A 29 g ice cube at 0.0°C is added to 110 g of water in a 62 g iron cup. The cup and the water have an initial temperature of 25°C.
(a) Find the equilibrium temperature of the cup and its contents.
i don't understand how the iron cup changes the situation. please help.
The specific heat of iron is 0.449 J/g K.
It will provide some of the heat needed to melt the ice. The temperature drop of the mixture will be less because the iron is there.
shut up
The iron cup in this situation plays a role in determining the equilibrium temperature because it has a higher thermal conductivity compared to the water. Thermal conductivity refers to the ability of a material to conduct heat. Metal, such as iron, has a high thermal conductivity while liquids like water have lower thermal conductivity.
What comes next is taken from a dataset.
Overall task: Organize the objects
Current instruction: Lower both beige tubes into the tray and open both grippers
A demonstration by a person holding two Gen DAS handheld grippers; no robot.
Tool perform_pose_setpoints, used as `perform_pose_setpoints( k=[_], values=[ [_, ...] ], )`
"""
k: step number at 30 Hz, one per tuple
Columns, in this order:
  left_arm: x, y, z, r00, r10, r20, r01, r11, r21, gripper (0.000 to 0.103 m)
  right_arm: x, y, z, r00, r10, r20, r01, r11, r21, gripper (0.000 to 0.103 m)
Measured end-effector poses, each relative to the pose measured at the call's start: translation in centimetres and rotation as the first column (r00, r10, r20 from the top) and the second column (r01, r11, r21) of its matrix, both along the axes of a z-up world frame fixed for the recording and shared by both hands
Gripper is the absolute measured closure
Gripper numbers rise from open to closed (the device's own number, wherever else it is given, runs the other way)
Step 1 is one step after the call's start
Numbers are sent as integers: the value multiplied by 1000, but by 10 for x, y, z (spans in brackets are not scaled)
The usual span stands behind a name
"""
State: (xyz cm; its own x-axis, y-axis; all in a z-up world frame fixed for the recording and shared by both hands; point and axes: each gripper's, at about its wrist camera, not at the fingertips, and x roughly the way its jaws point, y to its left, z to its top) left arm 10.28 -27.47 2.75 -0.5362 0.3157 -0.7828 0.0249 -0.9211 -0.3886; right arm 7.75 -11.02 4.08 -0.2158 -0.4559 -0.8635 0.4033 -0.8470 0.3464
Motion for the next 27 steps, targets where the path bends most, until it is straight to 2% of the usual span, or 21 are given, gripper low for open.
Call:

When the ice cube is added to the water in the cup, heat is transferred between the ice cube, the water, and the cup until they reach a common temperature, known as the equilibrium temperature. The transfer of heat occurs due to the temperature difference between the objects.
Initially, the ice cube is at 0.0°C and the water in the cup is at 25°C. The iron cup also starts at 25°C. Heat is transferred from the water and the cup to the ice cube to melt it, and the final temperature will depend on this heat transfer process.
To find the equilibrium temperature, we need to calculate the heat gained by the ice cube and the heat lost by the water and the cup. This can be done using the specific heat capacity and mass of each substance involved.
The specific heat capacity (C) represents the amount of heat required to raise the temperature of a substance by 1 degree Celsius. The equation used to calculate the heat transfer is:
Q = mcΔT
Where:
- Q is the heat transferred (in joules)
- m is the mass of the substance (in grams)
- c is the specific heat capacity of the substance (in J/g°C)
- ΔT is the change in temperature (in °C)
Since we are assuming no phase change occurs for the water and the cup, we can use the equation:
Qwater = Cwater * mwater * ΔTwater
Qcup = Ccup * mcup * ΔTcup
To find the equilibrium temperature, we set Qwater + Qcup = Qice, where Qice is the heat gained by the ice cube during melting.
Once we have the value of Qice, we can use it to find the final temperature by rearranging the equation:
Qice = mice * Cice * ΔTice
Rearranging this equation, we get:
ΔTice = Qice / (mice * Cice)
Finally, we can calculate the equilibrium temperature by subtracting ΔTice from the initial temperature of the ice cube:
Teq = 0.0°C - ΔTice
By plugging in the given values for the mass, specific heat capacities, and initial temperatures, you can calculate the equilibrium temperature of the cup and its contents.